Member of the U.S. House of Representatives from Arizona
- In office January 3, 2013 – January 3, 2017
- Preceded by: Jeff Flake (redistricted)
- Succeeded by: Andy Biggs
- Constituency: 5th district
- In office January 3, 1995 – January 3, 2001
- Preceded by: Sam Coppersmith
- Succeeded by: Jeff Flake
- Constituency: 1st district

Chair of the Arizona Republican Party
- In office 2005–2007
- Preceded by: Bob Fannin
- Succeeded by: Randy Pullen

Member of the Arizona Senate from the 21st district
- In office January 14, 1991 – January 3, 1995
- Preceded by: Jerry Gillespie
- Succeeded by: Stan Barnes

Personal details
- Born: Matthew James Salmon January 21, 1958 (age 68) Salt Lake City, Utah, U.S.
- Party: Republican
- Spouse: Nancy Huish ​(m. 1981)​
- Children: 4
- Education: Arizona State University, Tempe (BA) Brigham Young University (MPA)
- Website: Official website

= Matt Salmon =

American politician (born 1958)

Matthew James Salmon (born January 21, 1958) is an American politician who served as a U.S. representative from Arizona from 1995 to 2001 and again from 2013 until 2017. A member of the Republican Party, he previously served as the chair of the Arizona Republican Party from 2005 to 2007, and as a member of the Arizona Senate from 1991 to 1995.
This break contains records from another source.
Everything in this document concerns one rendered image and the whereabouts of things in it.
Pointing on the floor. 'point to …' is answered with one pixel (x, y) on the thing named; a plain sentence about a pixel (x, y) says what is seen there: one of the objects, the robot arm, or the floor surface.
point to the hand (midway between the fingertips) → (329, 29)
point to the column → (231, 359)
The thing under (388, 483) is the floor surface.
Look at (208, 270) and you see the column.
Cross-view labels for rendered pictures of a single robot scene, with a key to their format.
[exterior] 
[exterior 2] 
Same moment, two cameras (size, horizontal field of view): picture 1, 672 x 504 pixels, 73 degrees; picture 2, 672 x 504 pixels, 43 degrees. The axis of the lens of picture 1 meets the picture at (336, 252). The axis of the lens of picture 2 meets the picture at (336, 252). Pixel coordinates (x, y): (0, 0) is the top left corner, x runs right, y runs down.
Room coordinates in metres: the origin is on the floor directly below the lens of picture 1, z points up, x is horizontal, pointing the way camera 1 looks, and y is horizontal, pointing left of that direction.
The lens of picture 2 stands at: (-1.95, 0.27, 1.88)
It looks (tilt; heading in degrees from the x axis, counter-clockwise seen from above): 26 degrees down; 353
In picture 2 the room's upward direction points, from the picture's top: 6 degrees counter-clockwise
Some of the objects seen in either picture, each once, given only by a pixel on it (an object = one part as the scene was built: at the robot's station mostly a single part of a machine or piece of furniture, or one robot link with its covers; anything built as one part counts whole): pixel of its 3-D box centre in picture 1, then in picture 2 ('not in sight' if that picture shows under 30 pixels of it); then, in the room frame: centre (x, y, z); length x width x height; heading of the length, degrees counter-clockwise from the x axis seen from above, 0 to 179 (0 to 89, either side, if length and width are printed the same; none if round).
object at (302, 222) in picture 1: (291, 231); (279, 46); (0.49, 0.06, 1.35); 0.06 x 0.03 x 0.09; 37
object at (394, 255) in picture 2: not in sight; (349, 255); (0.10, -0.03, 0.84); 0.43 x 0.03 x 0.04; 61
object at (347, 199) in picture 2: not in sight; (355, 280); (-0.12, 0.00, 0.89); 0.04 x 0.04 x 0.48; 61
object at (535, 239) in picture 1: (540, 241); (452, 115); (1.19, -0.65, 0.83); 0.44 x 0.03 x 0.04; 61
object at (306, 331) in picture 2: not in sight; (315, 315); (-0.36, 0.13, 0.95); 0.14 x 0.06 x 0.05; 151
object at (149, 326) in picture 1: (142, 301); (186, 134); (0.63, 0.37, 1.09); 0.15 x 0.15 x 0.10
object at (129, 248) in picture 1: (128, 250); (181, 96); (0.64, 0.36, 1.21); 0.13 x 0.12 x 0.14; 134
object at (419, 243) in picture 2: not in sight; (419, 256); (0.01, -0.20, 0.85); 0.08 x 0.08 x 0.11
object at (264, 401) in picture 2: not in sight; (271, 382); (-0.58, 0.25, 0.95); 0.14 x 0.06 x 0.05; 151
On February 25, 2016, Salmon announced his retirement from politics. In June 2016, Arizona State University announced that Salmon would join his undergraduate alma mater as vice president for government affairs in the office of government and community engagement. In this position, Salmon oversees the university's local, state and federal relations teams. He also holds a faculty appointment as a professor of practice in public affairs in the Watts College of Public Service & Community Solutions. In April 2020, Salmon was named chairman of the nonprofit American Kratom Association. He was a candidate in the 2022 Arizona gubernatorial election.

== Early life and education ==
Salmon was born in Salt Lake City, Utah, to Robert James Salmon and Gloria Aagard Salmon. Salmon's maternal great-grandfather was born in Denmark. Salmon moved to Tempe at age 12 and graduated from Mesa High School in 1976. Salmon is a member of the Church of Jesus Christ of Latter-day Saints. He lived in Taiwan from 1977 to 1979 as a missionary and speaks fluent Mandarin Chinese. Salmon was also a Sunday School teacher, cubmaster, and gospel doctrine teacher with his church. After graduating from college, Salmon worked as a telecommunications executive at Mountain Bell in 1981, eventually becoming community relations manager with Mountain Bell's successor, US West. Salmon was offered the position of director of public relations with US West in 1990, but declined the position after deciding to run for state senate. He married Nancy Huish in 1981.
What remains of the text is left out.